10/31/18

Hot Springs is acting on blogger's advice



Most South Dakota schools could be feeding food waste to chickens and hogs maybe composting for community gardens. Hot Springs, Philip and Midland enjoy hydrothermal water to heat greenhouses.

In 2014 an interested party passed a Black Hills State University article on community organizing to a Hot Springs official.
A new way of growing food is coming to Fall River County. The Southern Hills Economic Development Corporation was recently awarded a $42,435 grant from the United States Department of Agriculture to develop a hydrothermal greenhouse in the county. The project will be known as “Hydrothermal Applications for Sustainable Agriculture,” otherwise known as HASA. [Hydrothermal coming to Fall River County]
Progress has been made under current school lunch rules but as industrial agriculture lines Republican pockets South Dakota's children still suffer from elevated risks to obesity.

Hot Springs could be something someday if it wanted to be. The town has recently expanded its social media platform and the Mammoth Site is at the focus of scientific research on a 9300-year-old mummified bison uncovered there.
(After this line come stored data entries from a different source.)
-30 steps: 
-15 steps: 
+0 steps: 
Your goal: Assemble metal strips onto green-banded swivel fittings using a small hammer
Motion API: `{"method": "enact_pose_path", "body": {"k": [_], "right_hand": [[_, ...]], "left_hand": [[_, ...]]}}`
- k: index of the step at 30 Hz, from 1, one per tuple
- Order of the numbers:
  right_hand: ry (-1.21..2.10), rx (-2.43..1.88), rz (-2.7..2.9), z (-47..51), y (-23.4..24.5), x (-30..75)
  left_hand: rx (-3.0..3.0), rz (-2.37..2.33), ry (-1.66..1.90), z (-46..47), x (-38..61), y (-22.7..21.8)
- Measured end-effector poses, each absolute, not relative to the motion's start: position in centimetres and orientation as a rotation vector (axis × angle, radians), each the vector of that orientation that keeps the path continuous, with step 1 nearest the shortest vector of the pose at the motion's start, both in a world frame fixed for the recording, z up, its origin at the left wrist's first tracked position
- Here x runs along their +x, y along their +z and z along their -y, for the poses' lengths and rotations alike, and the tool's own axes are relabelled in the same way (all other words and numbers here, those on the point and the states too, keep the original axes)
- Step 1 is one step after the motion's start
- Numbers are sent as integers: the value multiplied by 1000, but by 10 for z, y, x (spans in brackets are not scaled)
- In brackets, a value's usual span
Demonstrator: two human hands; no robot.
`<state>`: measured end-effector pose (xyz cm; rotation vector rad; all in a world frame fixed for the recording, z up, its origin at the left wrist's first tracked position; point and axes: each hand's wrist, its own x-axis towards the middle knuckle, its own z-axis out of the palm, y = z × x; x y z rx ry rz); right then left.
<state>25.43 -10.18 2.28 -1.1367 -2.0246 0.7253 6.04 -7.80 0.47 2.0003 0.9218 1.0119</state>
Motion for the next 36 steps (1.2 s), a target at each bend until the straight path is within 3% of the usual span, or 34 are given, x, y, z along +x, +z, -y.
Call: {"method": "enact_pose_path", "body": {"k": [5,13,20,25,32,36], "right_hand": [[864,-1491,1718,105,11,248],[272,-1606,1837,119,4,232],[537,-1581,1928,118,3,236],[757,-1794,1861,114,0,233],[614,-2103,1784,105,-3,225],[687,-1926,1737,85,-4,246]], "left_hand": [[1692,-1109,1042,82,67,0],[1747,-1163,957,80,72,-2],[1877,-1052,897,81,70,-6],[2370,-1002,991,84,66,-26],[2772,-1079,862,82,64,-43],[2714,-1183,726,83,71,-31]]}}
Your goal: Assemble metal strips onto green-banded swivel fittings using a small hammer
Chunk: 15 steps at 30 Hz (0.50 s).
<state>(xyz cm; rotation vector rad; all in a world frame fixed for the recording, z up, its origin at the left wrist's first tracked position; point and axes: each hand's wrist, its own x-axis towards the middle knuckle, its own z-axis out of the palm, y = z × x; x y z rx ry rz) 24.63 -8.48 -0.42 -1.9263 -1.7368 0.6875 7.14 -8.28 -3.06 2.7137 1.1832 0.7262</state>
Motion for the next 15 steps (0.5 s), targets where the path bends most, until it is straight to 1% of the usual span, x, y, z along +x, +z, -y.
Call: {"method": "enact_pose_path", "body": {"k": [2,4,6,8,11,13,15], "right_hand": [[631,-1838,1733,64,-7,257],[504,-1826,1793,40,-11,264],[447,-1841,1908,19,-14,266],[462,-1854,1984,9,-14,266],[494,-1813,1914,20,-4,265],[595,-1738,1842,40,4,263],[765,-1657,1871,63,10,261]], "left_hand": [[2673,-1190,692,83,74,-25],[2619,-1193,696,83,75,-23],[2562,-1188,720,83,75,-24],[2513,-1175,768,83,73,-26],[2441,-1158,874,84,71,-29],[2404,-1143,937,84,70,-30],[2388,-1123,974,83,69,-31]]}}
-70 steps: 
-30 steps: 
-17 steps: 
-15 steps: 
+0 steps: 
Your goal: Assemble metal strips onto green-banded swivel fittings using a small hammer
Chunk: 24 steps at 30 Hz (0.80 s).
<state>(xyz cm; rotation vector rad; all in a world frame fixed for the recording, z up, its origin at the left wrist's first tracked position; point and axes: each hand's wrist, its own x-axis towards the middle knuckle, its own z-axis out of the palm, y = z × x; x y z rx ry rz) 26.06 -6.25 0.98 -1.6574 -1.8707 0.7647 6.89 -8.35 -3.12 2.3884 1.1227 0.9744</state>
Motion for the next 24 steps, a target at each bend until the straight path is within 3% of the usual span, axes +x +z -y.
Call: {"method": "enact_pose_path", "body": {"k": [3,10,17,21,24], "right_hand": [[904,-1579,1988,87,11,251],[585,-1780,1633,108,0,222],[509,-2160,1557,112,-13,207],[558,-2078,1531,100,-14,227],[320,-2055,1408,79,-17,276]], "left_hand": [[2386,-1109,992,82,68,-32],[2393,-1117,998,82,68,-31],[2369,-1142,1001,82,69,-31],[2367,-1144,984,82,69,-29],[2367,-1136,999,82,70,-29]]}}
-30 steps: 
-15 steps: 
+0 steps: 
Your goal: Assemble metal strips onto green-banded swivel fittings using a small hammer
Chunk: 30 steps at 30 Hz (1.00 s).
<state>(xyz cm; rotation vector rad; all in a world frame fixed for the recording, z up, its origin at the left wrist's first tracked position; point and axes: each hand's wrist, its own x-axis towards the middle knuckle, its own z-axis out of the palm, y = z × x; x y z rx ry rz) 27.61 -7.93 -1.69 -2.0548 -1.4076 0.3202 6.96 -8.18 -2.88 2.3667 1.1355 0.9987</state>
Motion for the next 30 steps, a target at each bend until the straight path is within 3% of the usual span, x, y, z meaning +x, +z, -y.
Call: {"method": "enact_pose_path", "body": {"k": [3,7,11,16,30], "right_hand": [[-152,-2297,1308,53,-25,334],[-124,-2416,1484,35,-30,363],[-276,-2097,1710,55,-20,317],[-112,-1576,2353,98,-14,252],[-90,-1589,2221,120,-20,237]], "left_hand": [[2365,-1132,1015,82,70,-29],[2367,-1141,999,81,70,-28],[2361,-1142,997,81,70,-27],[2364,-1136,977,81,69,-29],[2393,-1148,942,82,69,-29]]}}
Nearby Wind Cave National Park is a perennial favorite destination for ecotourists and is within biking distance of the Mickelson Trail. There is a movement to bring a mountain bike race to the area that would rival the Black Hills Fat Tire Festival. Real estate is affordable and historic properties abound.

In 1921 my maternal grandparents rode the train from Humphrey, Nebraska and honeymooned in Hot Springs where Evans Plunge became the Black Hills' first commercial tourist attraction and if passenger rail ever happens again nearby Maverick Junction will no doubt be a stop.


1 comment:

wakangli said...

I'm going to do my best to block this from going forward for multiple good reasons. I've already persuaded the plumbing and electrical educators at WDTI (my alma mater) from participating because:
1. The grant was awarded to property owners on Igloo Army Depot, a US Superfund Site. It's federally forbidden to disturb the soil at Igloo beyond cattle grazing. Nearly 1000 acres are banned from access by anyone but the Corps of Engineers, and one corp scientist stated that the chromium levels at Igloo were higher than any military installation he had tested in the world.
2. The plan is to grow tomatoes in the former Igloo swimming pool, which is filled with dozens of layers of lead based paints, some of which are flaked a foot deep in the bottom of the pool.
3. Igloo is a quagmire of hazardous materials and physical danger like broken glass, protruding rebar, unexploded ordinace, mustard gas, nerve gas, etc.
4. "Old Lady Brunson", the mother of the school teacher who asked for the grant, is the actual property owner and is legendary for her caustic and threatening treatment of visitors and trespassers, including accosting people on the still public streets of Igloo.
5. The staff at WDTI and myself, as a South Dakota Master Electrician, have deemed the project mechanically unfeasible.

The intent is to then feed the tomatoes to Edgemont school children, which will definitely not be happening.